EXERCISE BRIEF:
Copy exactly the lines of the data below, beginning with the line with "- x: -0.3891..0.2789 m" and ending with the line with "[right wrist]". Pictures are to be omitted.

SOURCE DATA:

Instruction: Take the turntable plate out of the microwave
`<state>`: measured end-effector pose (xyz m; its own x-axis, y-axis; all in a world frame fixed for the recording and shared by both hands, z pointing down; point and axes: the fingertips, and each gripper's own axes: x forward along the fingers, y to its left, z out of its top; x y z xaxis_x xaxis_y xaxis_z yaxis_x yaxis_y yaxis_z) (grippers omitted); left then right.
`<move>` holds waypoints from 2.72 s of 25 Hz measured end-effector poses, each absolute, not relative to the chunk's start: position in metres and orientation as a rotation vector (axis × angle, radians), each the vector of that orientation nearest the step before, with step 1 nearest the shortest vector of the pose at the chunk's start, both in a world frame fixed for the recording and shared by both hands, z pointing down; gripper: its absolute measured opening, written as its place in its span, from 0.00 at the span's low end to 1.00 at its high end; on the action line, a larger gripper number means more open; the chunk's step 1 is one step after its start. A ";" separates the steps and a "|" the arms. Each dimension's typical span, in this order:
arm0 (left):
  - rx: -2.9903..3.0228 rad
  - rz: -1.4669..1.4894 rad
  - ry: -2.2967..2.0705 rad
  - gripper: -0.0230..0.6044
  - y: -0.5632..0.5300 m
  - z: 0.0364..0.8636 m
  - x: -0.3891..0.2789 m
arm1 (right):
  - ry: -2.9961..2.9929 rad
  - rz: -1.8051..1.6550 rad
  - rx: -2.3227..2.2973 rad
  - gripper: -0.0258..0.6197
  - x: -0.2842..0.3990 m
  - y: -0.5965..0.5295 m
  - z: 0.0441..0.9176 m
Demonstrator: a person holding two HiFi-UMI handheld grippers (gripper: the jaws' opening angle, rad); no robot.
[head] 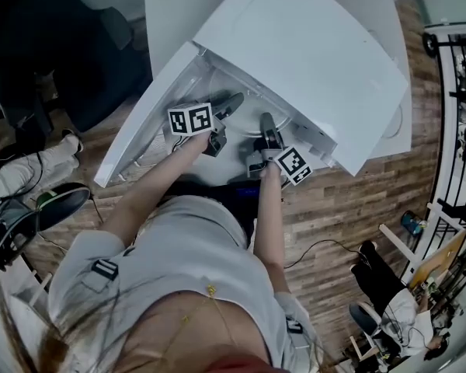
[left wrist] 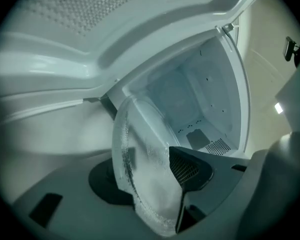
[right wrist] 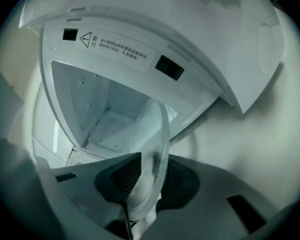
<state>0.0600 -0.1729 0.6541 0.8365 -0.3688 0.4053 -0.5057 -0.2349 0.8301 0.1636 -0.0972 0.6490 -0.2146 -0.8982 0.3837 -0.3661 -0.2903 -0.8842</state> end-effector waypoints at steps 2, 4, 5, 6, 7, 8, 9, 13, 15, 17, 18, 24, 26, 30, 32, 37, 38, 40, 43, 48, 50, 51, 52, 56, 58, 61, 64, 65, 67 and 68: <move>1.838 0.128 -0.651 0.42 -0.178 0.653 0.063 | 1.494 -1.528 -1.580 0.19 0.164 -0.098 0.649; 1.821 0.120 -0.634 0.37 -0.179 0.654 0.065 | 1.494 -1.521 -1.580 0.19 0.164 -0.097 0.650; 1.815 0.113 -0.622 0.33 -0.178 0.654 0.066 | 1.494 -1.513 -1.582 0.19 0.164 -0.095 0.650; 1.816 0.102 -0.610 0.31 -0.177 0.653 0.067 | 1.490 -1.507 -1.586 0.18 0.165 -0.094 0.649; 1.822 0.090 -0.598 0.29 -0.176 0.651 0.067 | 1.480 -1.506 -1.591 0.18 0.165 -0.093 0.649; 1.825 0.078 -0.587 0.25 -0.176 0.649 0.066 | 1.469 -1.507 -1.596 0.17 0.166 -0.092 0.649; 1.820 0.066 -0.577 0.24 -0.175 0.647 0.066 | 1.466 -1.499 -1.596 0.17 0.167 -0.092 0.648; 1.805 0.030 -0.564 0.21 -0.170 0.642 0.063 | 1.497 -1.424 -1.589 0.16 0.167 -0.091 0.639; 1.803 0.021 -0.568 0.21 -0.167 0.639 0.061 | 1.537 -1.367 -1.547 0.16 0.164 -0.095 0.629; 1.806 0.015 -0.569 0.21 -0.164 0.636 0.058 | 1.492 -1.379 -1.533 0.15 0.162 -0.090 0.629; 1.813 0.013 -0.571 0.20 -0.163 0.633 0.057 | 1.480 -1.378 -1.528 0.15 0.162 -0.089 0.628; 1.791 -0.032 -0.609 0.20 -0.155 0.618 0.043 | 1.678 -1.216 -1.480 0.15 0.155 -0.097 0.596; 1.788 -0.057 -0.618 0.20 -0.154 0.612 0.040 | 1.633 -1.269 -1.503 0.15 0.154 -0.093 0.597; 1.793 -0.086 -0.630 0.20 -0.150 0.600 0.031 | 1.571 -1.316 -1.455 0.15 0.145 -0.087 0.591; 1.799 -0.106 -0.628 0.20 -0.148 0.594 0.029 | 1.596 -1.304 -1.444 0.15 0.143 -0.087 0.583; 1.815 -0.129 -0.619 0.20 -0.141 0.579 0.025 | 1.564 -1.373 -1.549 0.15 0.147 -0.069 0.583; 1.819 -0.132 -0.617 0.20 -0.139 0.576 0.024 | 1.570 -1.370 -1.547 0.15 0.147 -0.068 0.580; 1.824 -0.141 -0.614 0.20 -0.135 0.570 0.023 | 1.589 -1.349 -1.509 0.15 0.143 -0.067 0.571; 1.826 -0.143 -0.612 0.20 -0.130 0.564 0.019 | 1.603 -1.344 -1.507 0.15 0.141 -0.062 0.566; 1.860 -0.131 -0.601 0.20 -0.124 0.553 0.016 | 1.653 -1.305 -1.476 0.15 0.136 -0.057 0.557; 1.863 -0.130 -0.598 0.20 -0.120 0.549 0.014 | 1.679 -1.282 -1.457 0.15 0.133 -0.055 0.551; 1.866 -0.130 -0.596 0.20 -0.118 0.547 0.013 | 1.708 -1.255 -1.435 0.15 0.131 -0.056 0.545; 1.869 -0.130 -0.593 0.20 -0.116 0.544 0.012 | 1.723 -1.245 -1.426 0.15 0.130 -0.055 0.541; 1.885 -0.128 -0.580 0.20 -0.106 0.535 0.011 | 1.746 -1.243 -1.413 0.16 0.127 -0.046 0.531; 1.896 -0.129 -0.573 0.20 -0.101 0.529 0.010 | 1.770 -1.223 -1.389 0.16 0.124 -0.043 0.522; 1.905 -0.132 -0.561 0.20 -0.094 0.519 0.007 | 1.765 -1.232 -1.373 0.16 0.121 -0.035 0.514; 1.917 -0.130 -0.552 0.20 -0.086 0.510 0.003 | 1.770 -1.232 -1.361 0.16 0.117 -0.028 0.506; 1.924 -0.130 -0.550 0.20 -0.084 0.506 0.002 | 1.773 -1.227 -1.353 0.16 0.115 -0.026 0.503; 1.940 -0.131 -0.547 0.20 -0.080 0.500 -0.001 | 1.767 -1.223 -1.337 0.16 0.113 -0.022 0.498; 1.947 -0.131 -0.543 0.20 -0.078 0.497 -0.002 | 1.761 -1.225 -1.330 0.16 0.112 -0.020 0.496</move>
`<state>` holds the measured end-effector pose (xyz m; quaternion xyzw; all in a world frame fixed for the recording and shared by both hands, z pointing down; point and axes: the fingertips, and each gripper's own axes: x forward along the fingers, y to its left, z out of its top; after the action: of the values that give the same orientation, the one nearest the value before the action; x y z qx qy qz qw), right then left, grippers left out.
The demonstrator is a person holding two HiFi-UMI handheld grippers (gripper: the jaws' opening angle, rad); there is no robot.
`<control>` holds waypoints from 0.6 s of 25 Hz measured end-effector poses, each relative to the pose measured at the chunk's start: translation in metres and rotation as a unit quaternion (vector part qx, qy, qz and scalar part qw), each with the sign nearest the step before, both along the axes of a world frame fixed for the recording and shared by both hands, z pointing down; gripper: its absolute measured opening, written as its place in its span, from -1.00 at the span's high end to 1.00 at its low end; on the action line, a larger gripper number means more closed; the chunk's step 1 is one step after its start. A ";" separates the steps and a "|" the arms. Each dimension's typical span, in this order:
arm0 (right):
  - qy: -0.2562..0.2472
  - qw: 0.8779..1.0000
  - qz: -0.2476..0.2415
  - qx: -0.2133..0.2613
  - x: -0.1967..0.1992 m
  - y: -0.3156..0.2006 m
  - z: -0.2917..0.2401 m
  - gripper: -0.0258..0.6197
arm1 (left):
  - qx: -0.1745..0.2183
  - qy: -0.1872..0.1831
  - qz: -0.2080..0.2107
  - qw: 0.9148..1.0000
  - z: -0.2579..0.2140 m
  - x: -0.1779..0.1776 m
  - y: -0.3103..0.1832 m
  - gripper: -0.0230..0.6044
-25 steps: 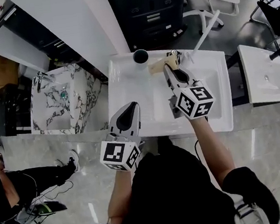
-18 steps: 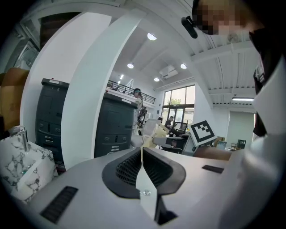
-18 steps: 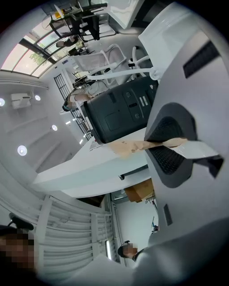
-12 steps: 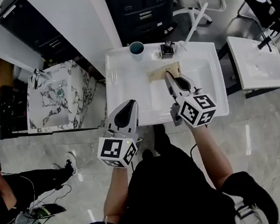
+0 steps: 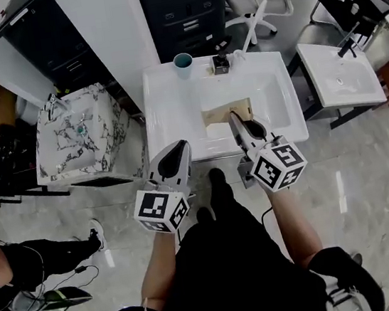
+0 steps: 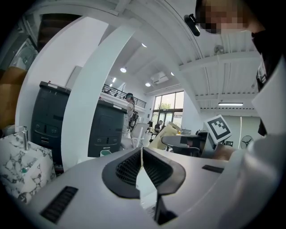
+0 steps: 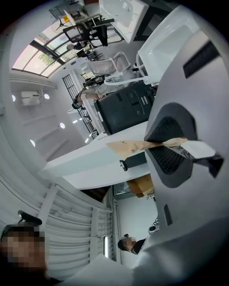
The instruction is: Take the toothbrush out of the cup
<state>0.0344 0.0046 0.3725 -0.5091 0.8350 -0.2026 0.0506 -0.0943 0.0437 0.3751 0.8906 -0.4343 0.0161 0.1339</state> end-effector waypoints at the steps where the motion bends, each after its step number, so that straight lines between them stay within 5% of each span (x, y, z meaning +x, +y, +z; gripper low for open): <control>1: -0.001 1.000 0.003 0.001 -0.001 0.010 -0.002 0.78 | 0.000 0.002 0.003 1.000 0.000 -0.001 0.006 0.84; 15: 0.017 0.999 0.023 0.039 -0.009 0.091 -0.028 0.77 | 0.014 0.003 0.023 1.000 -0.007 -0.012 0.047 0.84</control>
<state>0.0254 0.0951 0.3449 -0.5294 0.8309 -0.1600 0.0610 -0.1065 0.0908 0.3684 0.9021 -0.4138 0.0103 0.1224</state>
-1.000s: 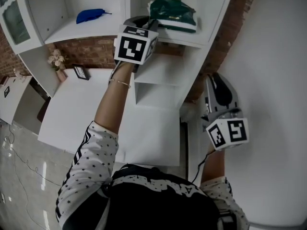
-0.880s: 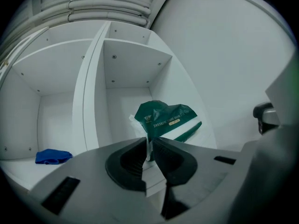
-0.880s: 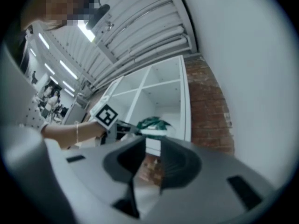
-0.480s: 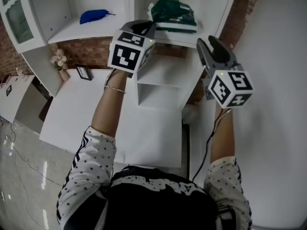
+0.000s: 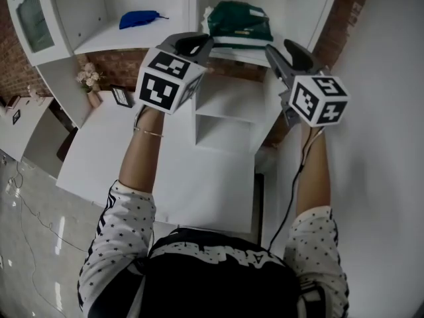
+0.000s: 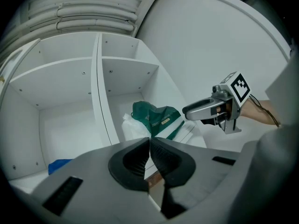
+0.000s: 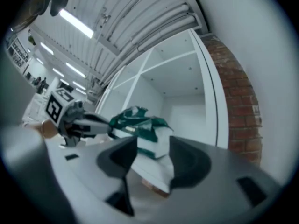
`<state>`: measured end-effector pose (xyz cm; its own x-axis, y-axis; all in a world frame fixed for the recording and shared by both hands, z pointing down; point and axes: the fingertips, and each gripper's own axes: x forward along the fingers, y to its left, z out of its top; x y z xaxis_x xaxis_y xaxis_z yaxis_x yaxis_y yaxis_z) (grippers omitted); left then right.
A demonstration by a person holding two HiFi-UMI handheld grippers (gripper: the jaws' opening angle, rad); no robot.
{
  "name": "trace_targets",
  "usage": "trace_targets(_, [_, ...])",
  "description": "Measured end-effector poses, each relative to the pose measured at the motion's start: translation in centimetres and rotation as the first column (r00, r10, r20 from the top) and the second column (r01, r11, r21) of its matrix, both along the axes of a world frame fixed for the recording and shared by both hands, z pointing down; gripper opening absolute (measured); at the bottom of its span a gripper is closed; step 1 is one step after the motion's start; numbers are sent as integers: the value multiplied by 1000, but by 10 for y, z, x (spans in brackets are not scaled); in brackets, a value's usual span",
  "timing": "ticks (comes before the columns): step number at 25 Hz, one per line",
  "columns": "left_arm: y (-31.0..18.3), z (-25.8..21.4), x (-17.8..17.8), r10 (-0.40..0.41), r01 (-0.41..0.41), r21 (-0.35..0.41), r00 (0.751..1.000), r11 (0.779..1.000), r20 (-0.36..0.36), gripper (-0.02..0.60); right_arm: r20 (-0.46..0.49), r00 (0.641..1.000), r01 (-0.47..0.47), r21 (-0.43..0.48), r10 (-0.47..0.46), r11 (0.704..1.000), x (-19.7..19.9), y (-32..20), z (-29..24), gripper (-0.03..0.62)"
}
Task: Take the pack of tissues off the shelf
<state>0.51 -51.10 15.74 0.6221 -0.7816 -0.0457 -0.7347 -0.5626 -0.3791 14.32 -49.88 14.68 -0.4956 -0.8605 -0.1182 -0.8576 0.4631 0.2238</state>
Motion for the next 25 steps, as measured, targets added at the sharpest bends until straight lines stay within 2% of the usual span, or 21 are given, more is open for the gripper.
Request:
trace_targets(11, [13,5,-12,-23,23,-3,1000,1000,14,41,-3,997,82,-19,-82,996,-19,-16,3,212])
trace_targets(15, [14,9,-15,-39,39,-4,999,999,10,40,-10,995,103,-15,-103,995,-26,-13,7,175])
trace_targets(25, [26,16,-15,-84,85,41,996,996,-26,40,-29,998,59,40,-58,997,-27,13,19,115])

OUTPUT FOR THIS TASK:
  - x: -0.3891..0.2789 m
arm1 (right):
  - ry: -2.9961..2.9929 rad
  - rz: -1.8051..1.6550 rad
  - rx: -2.3227..2.2973 rad
  - gripper: -0.0258..0.6197
  - x: -0.2842..0.3990 m
  - y: -0.5965..0.5295 m
  - z: 0.0441..0.9176 m
Demonstrator: a person holding two HiFi-UMI handheld grippers (gripper: the jaws' opening angle, rad); no robot.
[head] 
[left wrist] 
[right wrist] 

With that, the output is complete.